As I began a recent shift in the emergency department, I noticed that one of our residents, consulting for a cardiology patient, had red welts covering his face. “Richard,” I said, “What happened to your face?”
“I don’t know,” he said.
“Have you seen anyone? A doctor?”
“No. I took an antihistamine. I haven’t had any time. I’m on a 24-hour shift today for Cardiology. There’s no one to cover. I’ve just been too busy. Do you think it’s serious?”
“I don’t know,” I said. “I’m not sure what it is. Maybe hives. But you need to have someone examine you. I think you should stop what you’re doing and go over to the Fast Track. Dr. Jonas is there and she can talk with you and figure out what to do. We can handle the cardiology patient here for now, and we’ll talk later.”
“Are you sure? I don’t feel that bad. I don’t want to make extra work for everyone else.”

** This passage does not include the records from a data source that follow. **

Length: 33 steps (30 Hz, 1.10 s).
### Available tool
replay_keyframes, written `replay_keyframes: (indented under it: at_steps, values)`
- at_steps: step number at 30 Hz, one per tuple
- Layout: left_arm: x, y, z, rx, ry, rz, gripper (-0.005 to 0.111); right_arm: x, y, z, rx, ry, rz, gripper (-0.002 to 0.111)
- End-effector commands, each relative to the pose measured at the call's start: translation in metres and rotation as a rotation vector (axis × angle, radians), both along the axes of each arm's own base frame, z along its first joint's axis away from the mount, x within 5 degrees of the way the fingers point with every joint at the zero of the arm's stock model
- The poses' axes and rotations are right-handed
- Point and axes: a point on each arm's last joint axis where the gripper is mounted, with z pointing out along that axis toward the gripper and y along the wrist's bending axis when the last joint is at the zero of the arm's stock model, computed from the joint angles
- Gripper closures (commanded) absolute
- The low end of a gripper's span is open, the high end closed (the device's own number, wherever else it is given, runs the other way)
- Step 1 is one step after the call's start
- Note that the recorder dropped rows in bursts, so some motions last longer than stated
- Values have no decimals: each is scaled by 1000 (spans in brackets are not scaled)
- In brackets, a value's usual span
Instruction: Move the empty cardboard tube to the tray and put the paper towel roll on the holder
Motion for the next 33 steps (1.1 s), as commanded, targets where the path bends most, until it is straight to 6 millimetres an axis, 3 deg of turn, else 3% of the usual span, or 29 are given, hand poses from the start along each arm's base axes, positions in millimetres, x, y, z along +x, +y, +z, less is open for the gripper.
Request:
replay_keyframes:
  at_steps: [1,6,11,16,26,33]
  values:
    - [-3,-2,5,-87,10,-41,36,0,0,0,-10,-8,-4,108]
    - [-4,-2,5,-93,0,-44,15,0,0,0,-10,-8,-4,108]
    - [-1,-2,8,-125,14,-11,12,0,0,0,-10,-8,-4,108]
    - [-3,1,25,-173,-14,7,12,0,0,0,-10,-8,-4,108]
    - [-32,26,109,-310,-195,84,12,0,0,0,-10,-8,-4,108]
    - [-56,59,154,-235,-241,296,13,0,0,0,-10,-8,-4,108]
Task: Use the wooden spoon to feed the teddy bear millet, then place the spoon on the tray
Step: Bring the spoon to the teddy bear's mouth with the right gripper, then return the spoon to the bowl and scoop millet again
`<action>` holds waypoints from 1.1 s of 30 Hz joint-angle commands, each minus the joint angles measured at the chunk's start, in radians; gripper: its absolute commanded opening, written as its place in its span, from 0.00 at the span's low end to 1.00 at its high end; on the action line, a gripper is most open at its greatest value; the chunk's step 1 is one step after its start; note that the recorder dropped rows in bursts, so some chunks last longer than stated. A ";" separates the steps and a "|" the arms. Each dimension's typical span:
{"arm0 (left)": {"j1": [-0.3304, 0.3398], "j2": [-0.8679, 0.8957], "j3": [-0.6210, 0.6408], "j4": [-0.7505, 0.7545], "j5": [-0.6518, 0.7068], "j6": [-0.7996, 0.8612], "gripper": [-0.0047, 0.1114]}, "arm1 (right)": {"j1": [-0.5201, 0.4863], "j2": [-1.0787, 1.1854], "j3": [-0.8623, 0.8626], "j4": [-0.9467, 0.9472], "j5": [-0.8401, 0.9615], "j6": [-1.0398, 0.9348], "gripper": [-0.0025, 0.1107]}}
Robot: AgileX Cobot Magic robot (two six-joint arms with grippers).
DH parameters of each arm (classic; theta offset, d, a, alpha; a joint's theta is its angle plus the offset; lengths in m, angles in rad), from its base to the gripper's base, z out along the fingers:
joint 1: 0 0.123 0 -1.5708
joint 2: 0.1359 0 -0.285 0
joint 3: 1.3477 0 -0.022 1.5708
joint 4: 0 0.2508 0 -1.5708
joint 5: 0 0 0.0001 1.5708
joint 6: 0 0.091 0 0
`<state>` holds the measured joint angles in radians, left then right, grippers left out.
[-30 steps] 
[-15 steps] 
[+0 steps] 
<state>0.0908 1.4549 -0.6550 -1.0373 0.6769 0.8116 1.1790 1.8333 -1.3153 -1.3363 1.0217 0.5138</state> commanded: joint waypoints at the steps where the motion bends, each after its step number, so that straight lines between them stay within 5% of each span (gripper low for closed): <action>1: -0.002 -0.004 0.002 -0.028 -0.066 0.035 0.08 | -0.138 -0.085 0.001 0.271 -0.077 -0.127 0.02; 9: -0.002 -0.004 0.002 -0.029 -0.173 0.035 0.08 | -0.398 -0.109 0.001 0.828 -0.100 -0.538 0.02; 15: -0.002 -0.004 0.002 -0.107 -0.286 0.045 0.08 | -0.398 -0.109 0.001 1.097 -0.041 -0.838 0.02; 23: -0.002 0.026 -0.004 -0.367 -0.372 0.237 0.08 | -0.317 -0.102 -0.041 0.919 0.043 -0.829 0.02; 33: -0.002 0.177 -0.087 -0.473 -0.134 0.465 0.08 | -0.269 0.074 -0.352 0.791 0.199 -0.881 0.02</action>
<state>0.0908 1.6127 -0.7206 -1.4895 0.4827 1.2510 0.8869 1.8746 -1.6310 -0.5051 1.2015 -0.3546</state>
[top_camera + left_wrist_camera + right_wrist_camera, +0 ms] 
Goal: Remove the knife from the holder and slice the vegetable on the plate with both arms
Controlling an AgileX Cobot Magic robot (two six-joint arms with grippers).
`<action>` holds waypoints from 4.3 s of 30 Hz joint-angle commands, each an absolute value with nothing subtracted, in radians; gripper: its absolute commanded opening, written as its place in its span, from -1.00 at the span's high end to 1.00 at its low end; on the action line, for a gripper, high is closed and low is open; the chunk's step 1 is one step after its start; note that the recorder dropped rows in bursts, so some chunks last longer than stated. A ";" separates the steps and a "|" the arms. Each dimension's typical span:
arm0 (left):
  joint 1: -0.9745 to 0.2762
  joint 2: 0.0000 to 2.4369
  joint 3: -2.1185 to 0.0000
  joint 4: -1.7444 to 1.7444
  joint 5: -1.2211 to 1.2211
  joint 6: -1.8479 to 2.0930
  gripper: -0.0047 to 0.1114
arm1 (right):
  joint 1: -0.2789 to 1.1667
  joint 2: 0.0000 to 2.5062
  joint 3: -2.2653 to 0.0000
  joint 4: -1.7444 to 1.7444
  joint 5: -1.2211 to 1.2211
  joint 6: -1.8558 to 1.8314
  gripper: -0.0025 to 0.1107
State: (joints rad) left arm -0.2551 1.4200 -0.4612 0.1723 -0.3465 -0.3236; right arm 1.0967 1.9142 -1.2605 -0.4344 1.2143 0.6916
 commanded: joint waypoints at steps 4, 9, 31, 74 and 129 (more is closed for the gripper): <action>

After assuring Richard that we would be able to manage without him, another resident arrived for her regularly scheduled ED shift with me. She had been ill all day, vomiting and feeling feverish. She said that it was probably some kind of intestinal infection that had been going around and thought that if we would just give her a liter of IV fluid she could make it through the shift. I felt her pulse, which was over 120, and her forehead was hot and sweaty. I looked at our full list of patients waiting to be seen and the long list of tasks that needed to be done, and I was tempted to agree with her plan. I was not sure how we would manage without her, and a replacement would be difficult to find at this late hour. Then I remembered how I had scolded the other resident about not caring for himself and realized I was reinforcing the same attitude. I am still embarrassed about my initial reaction, but I suspect it is not at all atypical in our stressed clinical environment, where patients often wait far too long for care. I spoke with one of the other faculty in the department, we rearranged our resident teams so that we could cover for the ill resident, and I sent her home.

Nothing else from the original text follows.